PEPP is more flexible than prior QE
The ECB has long been judged on its ability to fulfil its Quantitative Easing programmes due to limitations on public debt purchases of Sovereign bonds guided by the Eurosystem capital key of the national central banks. The capital key provides a guide to the ratio of each Eurozone government’s bonds that the ECB can purchase. Given the extraordinary economic situation that the health pandemic has posed, the new PEPP launched in March 2020 was given the flexibility to ignore the capital key if needed to support the smooth transmission of monetary policy1. Ultimately, greater flexibility means that PEPP can tilt their purchases of European government bonds and Supranational bonds as required to prevent a tightening of financing conditions which could weigh negatively on inflation.
Considering the cumulative net purchases by country under the PEPP programme, Germany continues to dominate the bulk of the purchases with France a close second. Among European Sovereigns, while the Netherlands is the second largest AAA rated issuer ranked by Sovereign debt outstanding, it is interesting to note that cumulative Supranational purchases have surpassed that of the Netherlands as at end of November 2020. The Supranational space includes several highly rated European Supranationals but the limited size of this market estimated at around €800bn2 has also put an imaginary upper limit on the ECB’s potential purchases of these bonds.
Chart 1: Bimonthly breakdown of public sector securities under the PEPP1
** Remaining weighted average maturity (WAM) in years.
Notes: Figures may not add up due to rounding. Figures are preliminary and may be subject to revision. The purchase volumes are reported on a settlement basis and net of redemptions.
Source: European Central Bank website. https://www.ecb.europa.eu/mopo/implement/pepp/html/index.en.html
- SURE: Approved on 19 May 2020, the Support to mitigate Unemployment Risks in an Emergency (SURE) loan programme, is aimed at helping mitigate Unemployment Risks in an Emergency to EU member states by providing loans of up to €100bn total. EU bonds issuance fall under the social bond framework.
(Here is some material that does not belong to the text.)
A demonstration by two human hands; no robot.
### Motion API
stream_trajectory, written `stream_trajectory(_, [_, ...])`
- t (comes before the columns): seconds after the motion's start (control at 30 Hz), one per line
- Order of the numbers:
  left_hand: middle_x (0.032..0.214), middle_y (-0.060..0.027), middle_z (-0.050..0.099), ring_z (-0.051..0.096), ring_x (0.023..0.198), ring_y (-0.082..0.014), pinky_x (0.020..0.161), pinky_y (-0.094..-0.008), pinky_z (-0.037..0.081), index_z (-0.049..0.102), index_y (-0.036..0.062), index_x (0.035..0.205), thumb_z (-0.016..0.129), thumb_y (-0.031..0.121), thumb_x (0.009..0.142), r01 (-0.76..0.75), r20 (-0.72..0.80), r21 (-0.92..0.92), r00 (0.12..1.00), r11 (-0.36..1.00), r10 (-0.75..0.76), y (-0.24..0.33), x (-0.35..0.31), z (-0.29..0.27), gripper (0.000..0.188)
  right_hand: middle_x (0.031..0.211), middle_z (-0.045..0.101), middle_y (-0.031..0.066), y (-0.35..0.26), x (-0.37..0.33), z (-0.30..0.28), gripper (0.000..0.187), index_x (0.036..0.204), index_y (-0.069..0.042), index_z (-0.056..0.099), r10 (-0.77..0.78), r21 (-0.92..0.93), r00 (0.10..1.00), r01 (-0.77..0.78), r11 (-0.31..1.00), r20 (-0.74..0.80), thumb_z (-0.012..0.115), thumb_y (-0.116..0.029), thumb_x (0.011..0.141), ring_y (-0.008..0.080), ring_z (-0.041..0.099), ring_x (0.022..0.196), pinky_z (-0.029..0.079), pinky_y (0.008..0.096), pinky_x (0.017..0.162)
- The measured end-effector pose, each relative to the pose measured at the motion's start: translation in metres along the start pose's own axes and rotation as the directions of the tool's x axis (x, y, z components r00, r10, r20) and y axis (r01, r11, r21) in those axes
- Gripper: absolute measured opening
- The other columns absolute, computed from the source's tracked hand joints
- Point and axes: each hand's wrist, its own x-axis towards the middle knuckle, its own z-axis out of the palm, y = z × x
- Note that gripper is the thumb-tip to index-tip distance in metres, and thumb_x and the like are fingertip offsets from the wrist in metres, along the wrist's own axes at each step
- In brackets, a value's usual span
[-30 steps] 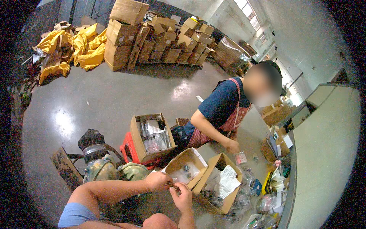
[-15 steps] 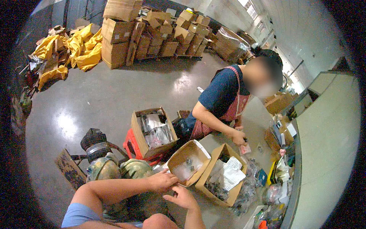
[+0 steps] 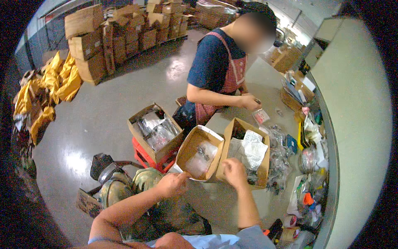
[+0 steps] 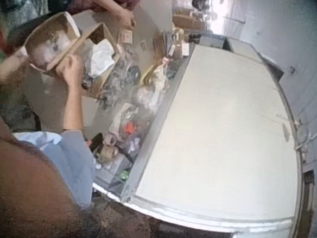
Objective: The person picks up small metal hardware components from a cardboard box and places them into individual plastic bags by hand.
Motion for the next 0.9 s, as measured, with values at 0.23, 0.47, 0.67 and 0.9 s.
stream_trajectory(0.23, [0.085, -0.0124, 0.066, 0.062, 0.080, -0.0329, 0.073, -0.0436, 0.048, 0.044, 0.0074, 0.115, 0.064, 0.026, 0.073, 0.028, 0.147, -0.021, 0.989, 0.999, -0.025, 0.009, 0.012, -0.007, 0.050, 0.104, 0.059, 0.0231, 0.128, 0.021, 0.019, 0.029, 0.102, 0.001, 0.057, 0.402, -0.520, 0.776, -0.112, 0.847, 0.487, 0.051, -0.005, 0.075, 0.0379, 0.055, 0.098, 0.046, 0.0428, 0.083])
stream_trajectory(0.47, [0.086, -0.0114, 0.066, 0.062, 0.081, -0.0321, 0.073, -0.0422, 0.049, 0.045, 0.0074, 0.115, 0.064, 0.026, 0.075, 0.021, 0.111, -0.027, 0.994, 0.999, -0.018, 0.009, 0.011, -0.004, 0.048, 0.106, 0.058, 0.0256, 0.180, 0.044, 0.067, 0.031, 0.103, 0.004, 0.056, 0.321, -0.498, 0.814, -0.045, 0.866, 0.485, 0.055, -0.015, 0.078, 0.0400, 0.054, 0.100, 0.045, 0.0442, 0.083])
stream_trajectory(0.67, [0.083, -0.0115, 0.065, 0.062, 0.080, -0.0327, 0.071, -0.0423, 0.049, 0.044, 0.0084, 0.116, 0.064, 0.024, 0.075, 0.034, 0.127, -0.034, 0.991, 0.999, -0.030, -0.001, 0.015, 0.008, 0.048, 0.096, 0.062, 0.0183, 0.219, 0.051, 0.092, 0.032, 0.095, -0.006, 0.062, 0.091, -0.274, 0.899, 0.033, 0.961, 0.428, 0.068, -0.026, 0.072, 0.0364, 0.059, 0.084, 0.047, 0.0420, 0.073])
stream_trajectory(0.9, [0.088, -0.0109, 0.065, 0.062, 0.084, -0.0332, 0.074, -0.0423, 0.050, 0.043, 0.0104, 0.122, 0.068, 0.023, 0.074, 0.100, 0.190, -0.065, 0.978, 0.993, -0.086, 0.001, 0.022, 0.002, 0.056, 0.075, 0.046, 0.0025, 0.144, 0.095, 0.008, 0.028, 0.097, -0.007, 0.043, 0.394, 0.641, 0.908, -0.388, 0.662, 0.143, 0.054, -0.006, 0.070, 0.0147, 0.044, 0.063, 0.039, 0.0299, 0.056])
- NextGenerationEU: with an envelope of €750bn is a massive new source of funding to help repair the immediate economic and social damage brought about by the coronavirus pandemic. The goal is to make Europe greener, more digital, more resilient, and better fit for the current and forthcoming challenges.
Together the expected new issuance will position the EU as the second largest AAA rated issuer and will make the EU the largest €Supranational. Thus far, the new EU bonds issued under the SURE programme have benefitted from very strong investor demand in the primary markets3. The strong investor demand is a positive sign given the EU’s ambition to raise their outstanding debt by nearly 17 times the level it was prior to the Covid-19 pandemic. EU bonds could add another highly rated and liquid instrument with the capacity to become a larger share of the ECB’s asset purchases under their quantitative easing programmes. While the supply of EU bonds will rise, the demand for these bonds by investors appears to be strong and the ECB may not be too far behind in this game.
With 2021 already off to a rocky start as Europe’s mass vaccination programme faces large supply delays, the ECB and the EU will need all the tools possible to restart an economy that continues to face weak inflation and an uncertain growth outlook in the first half of 2021.
Source
1 European Central Bank website. https://www.ecb.europa.eu/mopo/implement/pepp/html/index.en.html. As noted in “resolution 2020/440” of the ECB.
2 As at 31 December 2020, using the Bloomberg Barclays Euro Aggregate Bond Index (LBEATREU) as a reference for the Euro Aggregate universe and € Supranational debt.
3 European Commission website, as of 18 January 2021. European Commission European Union Investor Presentation, January 2021.